* **Task prompt**: Since only part of the material below is wanted, output exactly the lines from the one with "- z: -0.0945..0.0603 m" up to and including the one with "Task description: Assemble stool".

- - - - - - -

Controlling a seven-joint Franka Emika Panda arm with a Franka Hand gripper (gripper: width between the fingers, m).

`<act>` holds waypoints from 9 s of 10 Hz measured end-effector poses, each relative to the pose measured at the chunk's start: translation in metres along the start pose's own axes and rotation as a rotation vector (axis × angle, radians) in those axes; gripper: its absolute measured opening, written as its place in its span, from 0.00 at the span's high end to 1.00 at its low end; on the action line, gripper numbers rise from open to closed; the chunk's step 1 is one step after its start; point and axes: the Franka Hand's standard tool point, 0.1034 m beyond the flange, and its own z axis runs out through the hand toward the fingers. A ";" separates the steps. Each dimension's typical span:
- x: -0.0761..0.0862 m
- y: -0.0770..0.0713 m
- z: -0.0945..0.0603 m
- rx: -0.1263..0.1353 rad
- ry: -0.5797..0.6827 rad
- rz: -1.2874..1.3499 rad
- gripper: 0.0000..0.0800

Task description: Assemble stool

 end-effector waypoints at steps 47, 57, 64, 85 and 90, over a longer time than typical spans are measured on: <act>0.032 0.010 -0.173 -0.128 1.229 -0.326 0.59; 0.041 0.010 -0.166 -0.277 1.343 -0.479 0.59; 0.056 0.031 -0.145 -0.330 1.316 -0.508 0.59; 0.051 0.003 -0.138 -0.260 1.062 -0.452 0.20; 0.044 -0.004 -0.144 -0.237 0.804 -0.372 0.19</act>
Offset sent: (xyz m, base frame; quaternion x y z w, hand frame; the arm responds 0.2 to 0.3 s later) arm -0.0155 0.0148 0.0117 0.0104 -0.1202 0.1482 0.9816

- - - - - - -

* **Completed task**:
- z: -0.0945..0.0603 m
- rx: -0.1263..0.1353 rad
- ry: -0.5797..0.6827 rad
- rz: -1.2874..1.3499 rad
- gripper: 0.0000..0.0800

Task description: Assemble stool

The output as shown is complete.